WHAT NEEDS TO BE DONE - Copy every line that holds the string "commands" from the data below.

INFORMATION PROVIDED -

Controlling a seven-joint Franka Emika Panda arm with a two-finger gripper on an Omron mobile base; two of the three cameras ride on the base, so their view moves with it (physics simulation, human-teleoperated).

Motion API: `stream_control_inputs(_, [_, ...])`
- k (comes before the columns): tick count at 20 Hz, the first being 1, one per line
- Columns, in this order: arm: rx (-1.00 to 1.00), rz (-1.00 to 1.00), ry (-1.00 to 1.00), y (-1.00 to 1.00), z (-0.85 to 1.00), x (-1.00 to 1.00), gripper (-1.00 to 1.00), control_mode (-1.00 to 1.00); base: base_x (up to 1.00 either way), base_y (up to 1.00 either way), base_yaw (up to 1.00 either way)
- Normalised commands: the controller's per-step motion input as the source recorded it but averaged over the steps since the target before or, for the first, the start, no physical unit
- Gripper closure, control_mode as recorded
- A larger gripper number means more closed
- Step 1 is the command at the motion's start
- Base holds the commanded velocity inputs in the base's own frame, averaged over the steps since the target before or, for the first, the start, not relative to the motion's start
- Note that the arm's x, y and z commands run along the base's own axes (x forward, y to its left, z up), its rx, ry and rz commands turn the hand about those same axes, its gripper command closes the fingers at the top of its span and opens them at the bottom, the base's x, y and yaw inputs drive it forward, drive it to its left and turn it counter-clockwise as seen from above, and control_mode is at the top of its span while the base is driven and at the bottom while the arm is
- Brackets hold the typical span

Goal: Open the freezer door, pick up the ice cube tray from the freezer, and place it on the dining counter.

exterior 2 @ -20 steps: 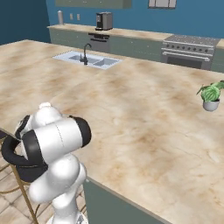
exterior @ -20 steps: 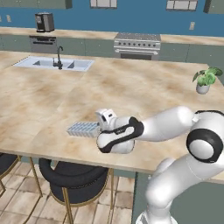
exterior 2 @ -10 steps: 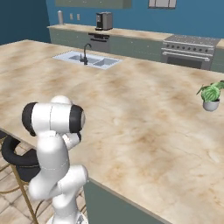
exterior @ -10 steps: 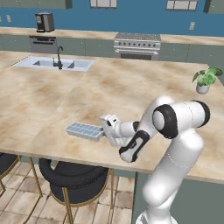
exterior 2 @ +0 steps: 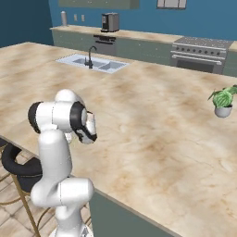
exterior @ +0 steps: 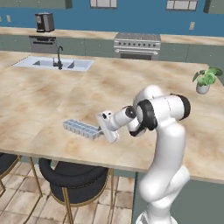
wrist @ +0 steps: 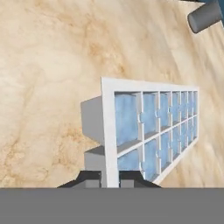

YOUR SOLUTION -
- Normalised commands: the controller's per-step motion input as the source recorded it but averaged over the steps since the target before or, for the first, the start, no physical unit
- Note that the arm's x, y and z commands run along the base's own axes (x forward, y to its left, z up), its rx, ry and rz commands turn the hand about those same axes, its gripper command closes the fingers at the top of its span and opens them at the bottom, the base's x, y and yaw inputs drive it forward, drive it to its left and turn it counter-clockwise as seen from above, and control_mode is at the top of its span while the base is driven and at the bottom while the arm is

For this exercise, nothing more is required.